[Extracted records]
++++++
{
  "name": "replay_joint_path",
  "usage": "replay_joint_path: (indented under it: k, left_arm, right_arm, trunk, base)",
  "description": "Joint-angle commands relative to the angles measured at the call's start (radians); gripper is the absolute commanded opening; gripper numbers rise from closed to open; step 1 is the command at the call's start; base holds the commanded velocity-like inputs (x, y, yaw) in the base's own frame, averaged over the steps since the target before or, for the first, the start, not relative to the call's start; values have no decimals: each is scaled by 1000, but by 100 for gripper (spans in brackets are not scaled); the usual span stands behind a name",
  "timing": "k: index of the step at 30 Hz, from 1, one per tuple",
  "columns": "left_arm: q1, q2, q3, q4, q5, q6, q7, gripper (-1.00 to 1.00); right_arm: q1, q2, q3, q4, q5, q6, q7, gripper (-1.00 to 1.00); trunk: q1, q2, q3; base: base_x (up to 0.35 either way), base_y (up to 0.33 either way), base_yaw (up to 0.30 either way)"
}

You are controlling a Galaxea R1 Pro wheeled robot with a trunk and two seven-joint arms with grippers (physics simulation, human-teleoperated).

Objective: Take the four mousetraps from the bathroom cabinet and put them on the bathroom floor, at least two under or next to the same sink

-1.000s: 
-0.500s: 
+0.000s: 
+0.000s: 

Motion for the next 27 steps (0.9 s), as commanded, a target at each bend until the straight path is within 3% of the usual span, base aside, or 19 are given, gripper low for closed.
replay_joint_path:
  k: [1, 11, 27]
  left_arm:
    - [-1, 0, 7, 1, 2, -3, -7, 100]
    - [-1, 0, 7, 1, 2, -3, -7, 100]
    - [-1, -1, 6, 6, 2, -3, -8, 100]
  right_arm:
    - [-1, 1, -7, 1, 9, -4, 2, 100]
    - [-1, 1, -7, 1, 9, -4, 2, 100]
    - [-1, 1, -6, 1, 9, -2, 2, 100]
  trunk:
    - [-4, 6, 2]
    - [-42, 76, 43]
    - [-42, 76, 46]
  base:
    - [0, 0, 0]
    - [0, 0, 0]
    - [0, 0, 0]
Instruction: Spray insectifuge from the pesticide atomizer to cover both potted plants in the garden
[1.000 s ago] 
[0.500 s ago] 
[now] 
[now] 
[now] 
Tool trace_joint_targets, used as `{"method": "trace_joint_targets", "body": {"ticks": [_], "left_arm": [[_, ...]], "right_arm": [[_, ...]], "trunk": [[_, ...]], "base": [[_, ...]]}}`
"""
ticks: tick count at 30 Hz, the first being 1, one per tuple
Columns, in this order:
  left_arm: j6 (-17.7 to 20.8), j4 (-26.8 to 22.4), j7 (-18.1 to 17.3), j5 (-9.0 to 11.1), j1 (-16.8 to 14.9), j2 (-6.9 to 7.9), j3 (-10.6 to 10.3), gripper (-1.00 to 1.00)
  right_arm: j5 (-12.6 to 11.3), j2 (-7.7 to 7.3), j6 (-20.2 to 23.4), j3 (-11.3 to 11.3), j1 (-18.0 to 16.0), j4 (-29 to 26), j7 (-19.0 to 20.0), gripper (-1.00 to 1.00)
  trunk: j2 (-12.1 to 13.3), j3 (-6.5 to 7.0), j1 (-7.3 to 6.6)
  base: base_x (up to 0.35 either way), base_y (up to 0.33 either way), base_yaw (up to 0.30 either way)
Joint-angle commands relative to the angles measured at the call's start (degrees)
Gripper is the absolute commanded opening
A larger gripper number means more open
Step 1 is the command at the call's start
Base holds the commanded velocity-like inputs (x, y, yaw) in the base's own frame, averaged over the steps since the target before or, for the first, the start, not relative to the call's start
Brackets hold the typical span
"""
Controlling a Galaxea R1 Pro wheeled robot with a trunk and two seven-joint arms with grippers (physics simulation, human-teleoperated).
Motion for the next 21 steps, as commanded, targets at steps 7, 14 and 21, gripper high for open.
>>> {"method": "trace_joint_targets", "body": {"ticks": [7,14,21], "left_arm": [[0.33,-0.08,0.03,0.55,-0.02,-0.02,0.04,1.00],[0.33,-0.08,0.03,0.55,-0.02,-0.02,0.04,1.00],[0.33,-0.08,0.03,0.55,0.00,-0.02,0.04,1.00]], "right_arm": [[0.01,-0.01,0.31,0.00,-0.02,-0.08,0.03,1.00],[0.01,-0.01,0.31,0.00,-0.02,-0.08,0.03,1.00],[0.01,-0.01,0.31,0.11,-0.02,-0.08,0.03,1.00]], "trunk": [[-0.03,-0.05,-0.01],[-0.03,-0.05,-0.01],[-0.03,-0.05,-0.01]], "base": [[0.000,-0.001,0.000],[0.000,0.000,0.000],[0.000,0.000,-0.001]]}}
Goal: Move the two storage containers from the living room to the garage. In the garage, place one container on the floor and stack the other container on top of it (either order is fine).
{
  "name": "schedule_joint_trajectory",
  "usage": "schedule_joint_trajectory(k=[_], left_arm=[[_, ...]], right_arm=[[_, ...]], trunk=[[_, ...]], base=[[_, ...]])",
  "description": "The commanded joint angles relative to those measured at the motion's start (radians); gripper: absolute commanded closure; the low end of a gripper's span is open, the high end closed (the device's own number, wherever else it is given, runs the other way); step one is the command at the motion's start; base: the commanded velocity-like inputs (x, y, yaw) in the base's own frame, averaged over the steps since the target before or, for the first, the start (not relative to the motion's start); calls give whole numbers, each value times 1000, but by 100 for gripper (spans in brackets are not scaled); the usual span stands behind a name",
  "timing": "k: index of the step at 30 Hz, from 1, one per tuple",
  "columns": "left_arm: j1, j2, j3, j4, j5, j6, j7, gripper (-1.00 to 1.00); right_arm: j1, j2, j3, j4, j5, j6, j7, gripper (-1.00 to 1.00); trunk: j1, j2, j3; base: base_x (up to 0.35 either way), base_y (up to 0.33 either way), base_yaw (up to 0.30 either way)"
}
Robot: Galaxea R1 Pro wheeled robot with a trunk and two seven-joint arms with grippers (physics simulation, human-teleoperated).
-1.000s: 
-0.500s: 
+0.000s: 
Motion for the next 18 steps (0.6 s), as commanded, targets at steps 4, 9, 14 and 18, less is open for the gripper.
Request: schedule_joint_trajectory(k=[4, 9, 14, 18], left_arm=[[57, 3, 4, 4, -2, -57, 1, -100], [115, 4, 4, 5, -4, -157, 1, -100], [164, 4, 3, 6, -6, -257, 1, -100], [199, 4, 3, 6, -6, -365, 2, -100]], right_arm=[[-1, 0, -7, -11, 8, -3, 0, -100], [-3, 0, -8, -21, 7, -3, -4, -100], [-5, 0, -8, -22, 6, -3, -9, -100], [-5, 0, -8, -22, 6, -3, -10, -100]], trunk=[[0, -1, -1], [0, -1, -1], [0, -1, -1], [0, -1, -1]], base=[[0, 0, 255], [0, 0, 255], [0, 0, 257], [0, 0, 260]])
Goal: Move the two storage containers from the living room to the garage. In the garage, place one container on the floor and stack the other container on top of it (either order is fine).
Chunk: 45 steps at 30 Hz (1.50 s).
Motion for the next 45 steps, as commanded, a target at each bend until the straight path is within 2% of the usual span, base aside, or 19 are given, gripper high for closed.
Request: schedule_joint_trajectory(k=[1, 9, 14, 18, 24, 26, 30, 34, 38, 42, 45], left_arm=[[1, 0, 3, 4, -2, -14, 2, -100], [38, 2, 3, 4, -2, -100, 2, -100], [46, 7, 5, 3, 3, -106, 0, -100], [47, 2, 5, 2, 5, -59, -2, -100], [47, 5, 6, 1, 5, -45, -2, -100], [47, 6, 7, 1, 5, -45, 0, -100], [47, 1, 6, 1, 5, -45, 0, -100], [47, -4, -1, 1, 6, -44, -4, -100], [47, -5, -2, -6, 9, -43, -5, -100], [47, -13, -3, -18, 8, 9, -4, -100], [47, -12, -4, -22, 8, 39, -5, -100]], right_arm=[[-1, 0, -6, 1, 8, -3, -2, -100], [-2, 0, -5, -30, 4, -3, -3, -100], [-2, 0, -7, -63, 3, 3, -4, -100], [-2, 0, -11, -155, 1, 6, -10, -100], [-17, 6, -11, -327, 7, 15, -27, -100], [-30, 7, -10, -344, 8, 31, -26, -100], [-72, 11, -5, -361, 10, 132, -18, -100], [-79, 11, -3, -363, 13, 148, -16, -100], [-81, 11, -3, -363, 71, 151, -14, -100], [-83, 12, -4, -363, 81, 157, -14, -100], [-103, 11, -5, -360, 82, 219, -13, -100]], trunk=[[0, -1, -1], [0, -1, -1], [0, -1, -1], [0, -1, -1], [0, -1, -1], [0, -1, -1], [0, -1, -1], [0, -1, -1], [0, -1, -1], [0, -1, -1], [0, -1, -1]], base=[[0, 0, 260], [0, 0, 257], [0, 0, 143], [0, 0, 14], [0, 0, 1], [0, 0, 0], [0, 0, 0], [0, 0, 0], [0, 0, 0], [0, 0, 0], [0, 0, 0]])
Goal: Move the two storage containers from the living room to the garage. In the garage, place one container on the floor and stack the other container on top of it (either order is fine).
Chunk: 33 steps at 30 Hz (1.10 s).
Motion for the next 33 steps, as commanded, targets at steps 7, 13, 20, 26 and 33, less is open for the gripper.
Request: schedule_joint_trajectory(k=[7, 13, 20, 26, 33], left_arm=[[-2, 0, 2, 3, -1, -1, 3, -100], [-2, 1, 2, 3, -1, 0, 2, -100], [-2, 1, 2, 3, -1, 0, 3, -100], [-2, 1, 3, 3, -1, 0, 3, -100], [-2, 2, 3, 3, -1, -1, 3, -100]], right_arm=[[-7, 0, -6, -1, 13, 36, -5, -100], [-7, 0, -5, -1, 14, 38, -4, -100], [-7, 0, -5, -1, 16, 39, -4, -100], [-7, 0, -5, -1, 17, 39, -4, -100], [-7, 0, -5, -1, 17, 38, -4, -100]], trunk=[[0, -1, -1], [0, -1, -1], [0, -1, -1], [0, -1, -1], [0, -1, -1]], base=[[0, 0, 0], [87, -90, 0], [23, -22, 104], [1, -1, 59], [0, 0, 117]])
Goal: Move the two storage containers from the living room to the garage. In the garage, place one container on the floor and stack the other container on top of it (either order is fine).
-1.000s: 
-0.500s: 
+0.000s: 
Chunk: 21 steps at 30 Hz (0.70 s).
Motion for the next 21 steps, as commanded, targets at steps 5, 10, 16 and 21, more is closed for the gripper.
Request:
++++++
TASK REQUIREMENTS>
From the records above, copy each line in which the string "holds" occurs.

ANSWER SPACE>
  "description": "Joint-angle commands relative to the angles measured at the call's start (radians); gripper is the absolute commanded opening; gripper numbers rise from closed to open; step 1 is the command at the call's start; base holds the commanded velocity-like inputs (x, y, yaw) in the base's own frame, averaged over the steps since the target before or, for the first, the start, not relative to the call's start; values have no decimals: each is scaled by 1000, but by 100 for gripper (spans in brackets are not scaled); the usual span stands behind a name",
Base holds the commanded velocity-like inputs (x, y, yaw) in the base's own frame, averaged over the steps since the target before or, for the first, the start, not relative to the call's start

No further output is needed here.